[Dataset records]
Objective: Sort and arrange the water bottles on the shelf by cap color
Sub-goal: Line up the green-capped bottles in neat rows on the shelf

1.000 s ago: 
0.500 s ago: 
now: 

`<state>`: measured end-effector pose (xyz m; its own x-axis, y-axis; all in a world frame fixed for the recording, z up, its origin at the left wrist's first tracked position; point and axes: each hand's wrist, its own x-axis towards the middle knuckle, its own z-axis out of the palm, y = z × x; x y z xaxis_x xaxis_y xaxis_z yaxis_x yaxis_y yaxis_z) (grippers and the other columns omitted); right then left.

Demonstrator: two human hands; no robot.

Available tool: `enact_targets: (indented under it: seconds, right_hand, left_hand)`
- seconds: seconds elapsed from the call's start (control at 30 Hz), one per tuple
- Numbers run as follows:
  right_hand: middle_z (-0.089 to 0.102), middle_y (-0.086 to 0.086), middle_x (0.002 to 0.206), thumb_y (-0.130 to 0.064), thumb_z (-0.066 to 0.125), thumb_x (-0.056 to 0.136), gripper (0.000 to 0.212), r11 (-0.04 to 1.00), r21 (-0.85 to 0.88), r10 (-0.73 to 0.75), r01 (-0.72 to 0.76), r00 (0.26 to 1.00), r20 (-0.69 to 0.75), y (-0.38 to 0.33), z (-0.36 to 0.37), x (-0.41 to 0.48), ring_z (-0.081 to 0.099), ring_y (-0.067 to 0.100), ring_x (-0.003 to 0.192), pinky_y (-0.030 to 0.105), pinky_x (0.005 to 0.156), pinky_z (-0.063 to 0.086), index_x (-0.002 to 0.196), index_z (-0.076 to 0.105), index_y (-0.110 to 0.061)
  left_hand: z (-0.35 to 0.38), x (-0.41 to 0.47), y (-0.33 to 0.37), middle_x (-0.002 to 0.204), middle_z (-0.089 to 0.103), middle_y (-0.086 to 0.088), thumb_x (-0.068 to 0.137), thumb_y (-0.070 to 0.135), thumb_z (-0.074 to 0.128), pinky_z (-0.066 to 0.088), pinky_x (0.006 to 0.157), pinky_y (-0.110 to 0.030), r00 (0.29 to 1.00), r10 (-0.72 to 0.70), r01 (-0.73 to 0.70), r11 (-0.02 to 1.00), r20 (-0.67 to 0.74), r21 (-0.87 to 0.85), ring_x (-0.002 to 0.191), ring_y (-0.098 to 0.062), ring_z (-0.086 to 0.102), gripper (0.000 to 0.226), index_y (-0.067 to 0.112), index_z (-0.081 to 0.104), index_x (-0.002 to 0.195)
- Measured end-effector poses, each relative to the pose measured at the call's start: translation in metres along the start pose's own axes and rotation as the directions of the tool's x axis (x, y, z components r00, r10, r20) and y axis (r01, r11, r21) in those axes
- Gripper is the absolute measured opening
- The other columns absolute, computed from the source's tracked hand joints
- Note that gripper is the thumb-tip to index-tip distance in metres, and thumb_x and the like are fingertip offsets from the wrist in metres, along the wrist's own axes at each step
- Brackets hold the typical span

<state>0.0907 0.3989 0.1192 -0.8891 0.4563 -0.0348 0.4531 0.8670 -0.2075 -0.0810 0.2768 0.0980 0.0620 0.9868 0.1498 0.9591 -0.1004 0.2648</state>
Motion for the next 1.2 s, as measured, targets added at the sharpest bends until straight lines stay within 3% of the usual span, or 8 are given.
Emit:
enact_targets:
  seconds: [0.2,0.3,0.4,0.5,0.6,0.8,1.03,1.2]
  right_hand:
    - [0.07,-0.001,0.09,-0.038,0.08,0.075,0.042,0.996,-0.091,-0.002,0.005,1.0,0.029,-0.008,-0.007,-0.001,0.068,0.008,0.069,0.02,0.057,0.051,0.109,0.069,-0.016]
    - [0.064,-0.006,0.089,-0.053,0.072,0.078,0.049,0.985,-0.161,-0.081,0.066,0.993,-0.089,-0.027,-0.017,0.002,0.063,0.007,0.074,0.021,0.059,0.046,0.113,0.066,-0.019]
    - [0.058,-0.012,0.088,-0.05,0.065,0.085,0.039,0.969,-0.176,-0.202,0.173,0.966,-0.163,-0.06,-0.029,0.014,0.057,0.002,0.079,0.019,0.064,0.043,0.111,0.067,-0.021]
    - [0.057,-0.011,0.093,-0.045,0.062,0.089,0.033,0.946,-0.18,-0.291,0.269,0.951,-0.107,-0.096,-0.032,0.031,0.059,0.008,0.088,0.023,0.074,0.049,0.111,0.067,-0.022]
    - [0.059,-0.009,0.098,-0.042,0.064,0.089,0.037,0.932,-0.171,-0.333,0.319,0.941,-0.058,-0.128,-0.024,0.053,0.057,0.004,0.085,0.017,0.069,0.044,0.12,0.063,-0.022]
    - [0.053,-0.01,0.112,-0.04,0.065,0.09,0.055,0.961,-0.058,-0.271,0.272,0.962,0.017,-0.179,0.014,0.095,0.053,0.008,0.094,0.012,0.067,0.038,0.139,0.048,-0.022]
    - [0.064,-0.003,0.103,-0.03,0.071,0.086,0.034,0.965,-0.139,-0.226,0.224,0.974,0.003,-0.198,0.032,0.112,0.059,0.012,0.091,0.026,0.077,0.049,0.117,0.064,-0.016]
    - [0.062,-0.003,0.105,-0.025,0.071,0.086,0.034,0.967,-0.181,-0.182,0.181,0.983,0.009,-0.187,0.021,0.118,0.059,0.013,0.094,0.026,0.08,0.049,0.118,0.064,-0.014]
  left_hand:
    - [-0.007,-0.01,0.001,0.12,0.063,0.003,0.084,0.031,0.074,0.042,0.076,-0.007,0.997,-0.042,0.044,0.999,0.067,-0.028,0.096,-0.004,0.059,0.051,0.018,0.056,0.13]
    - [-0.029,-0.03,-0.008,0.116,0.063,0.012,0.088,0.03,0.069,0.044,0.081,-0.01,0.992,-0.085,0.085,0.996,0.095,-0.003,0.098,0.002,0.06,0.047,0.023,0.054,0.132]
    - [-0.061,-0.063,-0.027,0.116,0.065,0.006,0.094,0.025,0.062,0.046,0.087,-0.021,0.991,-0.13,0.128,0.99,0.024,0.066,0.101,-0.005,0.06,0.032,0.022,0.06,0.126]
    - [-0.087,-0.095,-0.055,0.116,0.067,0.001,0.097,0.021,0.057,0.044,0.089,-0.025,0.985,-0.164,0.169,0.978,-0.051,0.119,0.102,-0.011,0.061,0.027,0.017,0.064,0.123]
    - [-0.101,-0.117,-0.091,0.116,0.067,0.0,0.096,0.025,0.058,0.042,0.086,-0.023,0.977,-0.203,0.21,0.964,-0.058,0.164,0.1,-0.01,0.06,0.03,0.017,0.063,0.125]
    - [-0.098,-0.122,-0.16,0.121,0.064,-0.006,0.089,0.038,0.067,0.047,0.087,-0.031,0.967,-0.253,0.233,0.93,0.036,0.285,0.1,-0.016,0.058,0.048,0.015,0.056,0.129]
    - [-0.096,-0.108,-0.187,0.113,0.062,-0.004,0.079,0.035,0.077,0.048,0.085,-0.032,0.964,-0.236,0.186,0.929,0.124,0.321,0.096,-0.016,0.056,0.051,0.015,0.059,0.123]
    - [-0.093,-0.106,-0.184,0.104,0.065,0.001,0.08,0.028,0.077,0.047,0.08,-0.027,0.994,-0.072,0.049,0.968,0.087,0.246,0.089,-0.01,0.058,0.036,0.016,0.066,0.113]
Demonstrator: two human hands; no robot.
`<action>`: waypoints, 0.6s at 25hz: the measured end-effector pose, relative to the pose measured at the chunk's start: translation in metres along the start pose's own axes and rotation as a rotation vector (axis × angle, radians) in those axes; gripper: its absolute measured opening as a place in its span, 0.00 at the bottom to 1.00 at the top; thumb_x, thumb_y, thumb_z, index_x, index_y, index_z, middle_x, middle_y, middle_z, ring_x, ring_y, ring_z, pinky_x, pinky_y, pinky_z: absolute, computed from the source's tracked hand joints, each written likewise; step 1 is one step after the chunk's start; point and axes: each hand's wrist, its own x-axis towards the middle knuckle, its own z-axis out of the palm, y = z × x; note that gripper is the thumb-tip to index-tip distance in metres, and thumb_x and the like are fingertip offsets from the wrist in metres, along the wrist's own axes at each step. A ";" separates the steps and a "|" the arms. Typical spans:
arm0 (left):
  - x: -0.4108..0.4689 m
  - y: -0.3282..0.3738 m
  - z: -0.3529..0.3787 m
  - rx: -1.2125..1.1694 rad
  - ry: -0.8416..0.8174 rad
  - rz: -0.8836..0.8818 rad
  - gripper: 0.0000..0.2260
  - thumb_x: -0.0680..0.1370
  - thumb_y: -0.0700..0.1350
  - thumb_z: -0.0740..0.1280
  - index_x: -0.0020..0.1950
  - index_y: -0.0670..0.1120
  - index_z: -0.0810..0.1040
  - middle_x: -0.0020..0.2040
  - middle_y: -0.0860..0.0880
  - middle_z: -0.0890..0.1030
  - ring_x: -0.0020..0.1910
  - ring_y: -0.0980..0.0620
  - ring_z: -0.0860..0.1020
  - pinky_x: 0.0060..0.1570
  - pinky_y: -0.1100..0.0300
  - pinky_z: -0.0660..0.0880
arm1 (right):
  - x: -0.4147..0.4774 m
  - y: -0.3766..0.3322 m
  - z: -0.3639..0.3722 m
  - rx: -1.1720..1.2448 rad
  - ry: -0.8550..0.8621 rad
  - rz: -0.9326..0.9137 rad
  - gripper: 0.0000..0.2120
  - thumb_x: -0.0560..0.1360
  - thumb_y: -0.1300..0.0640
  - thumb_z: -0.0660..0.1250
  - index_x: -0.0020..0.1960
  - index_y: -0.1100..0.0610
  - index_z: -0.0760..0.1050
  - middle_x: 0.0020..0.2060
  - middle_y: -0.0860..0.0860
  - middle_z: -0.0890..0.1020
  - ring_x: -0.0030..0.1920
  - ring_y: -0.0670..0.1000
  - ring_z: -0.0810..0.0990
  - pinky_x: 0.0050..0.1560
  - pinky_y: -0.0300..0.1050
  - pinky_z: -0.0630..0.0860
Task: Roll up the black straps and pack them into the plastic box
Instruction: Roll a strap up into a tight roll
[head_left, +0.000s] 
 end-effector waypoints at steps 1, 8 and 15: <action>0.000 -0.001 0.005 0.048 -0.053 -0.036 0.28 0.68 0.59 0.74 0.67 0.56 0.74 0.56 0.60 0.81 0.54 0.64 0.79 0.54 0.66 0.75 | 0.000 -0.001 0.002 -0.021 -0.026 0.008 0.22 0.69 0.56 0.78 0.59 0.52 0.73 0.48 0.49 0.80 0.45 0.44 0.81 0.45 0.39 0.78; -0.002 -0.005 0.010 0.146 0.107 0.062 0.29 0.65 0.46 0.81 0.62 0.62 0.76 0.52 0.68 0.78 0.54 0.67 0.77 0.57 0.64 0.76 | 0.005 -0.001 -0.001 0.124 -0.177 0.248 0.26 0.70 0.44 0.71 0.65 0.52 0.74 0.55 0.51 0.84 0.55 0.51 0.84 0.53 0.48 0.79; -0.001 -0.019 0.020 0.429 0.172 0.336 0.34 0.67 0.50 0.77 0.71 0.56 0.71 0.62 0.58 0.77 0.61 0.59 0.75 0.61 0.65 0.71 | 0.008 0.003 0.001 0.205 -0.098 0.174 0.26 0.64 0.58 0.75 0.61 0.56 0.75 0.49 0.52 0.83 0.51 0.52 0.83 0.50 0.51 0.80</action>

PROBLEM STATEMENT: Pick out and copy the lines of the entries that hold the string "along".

EXERCISE RESULT:
- Measured end-effector poses, each relative to the pose measured at the call's start: translation in metres along the start pose's own axes and rotation as the directions of the tool's x axis (x, y, z components r00, r10, r20) and y axis (r01, r11, r21) in those axes
- Note that gripper is the thumb-tip to index-tip distance in metres, and thumb_x and the like are fingertip offsets from the wrist in metres, along the wrist's own axes at each step
`<action>`: waypoints, 0.6s at 25hz: the measured end-effector pose, relative to the pose measured at the chunk's start: translation in metres along the start pose's own axes and rotation as a rotation vector (axis × angle, radians) in those axes; gripper: its absolute measured opening as a place in its span, 0.00 at the bottom to 1.00 at the top; thumb_x, thumb_y, thumb_z, index_x, index_y, index_z, middle_x, middle_y, middle_z, ring_x, ring_y, ring_z, pinky_x, pinky_y, pinky_z: absolute, computed from the source's tracked hand joints, each written likewise; step 1 is one step after the chunk's start; point and axes: each hand's wrist, its own x-axis towards the middle knuckle, its own z-axis out of the palm, y = z × x; note that gripper is the thumb-tip to index-tip distance in metres, and thumb_x and the like are fingertip offsets from the wrist in metres, along the wrist's own axes at each step. A ";" separates the steps and a "|" the arms. Typical spans:

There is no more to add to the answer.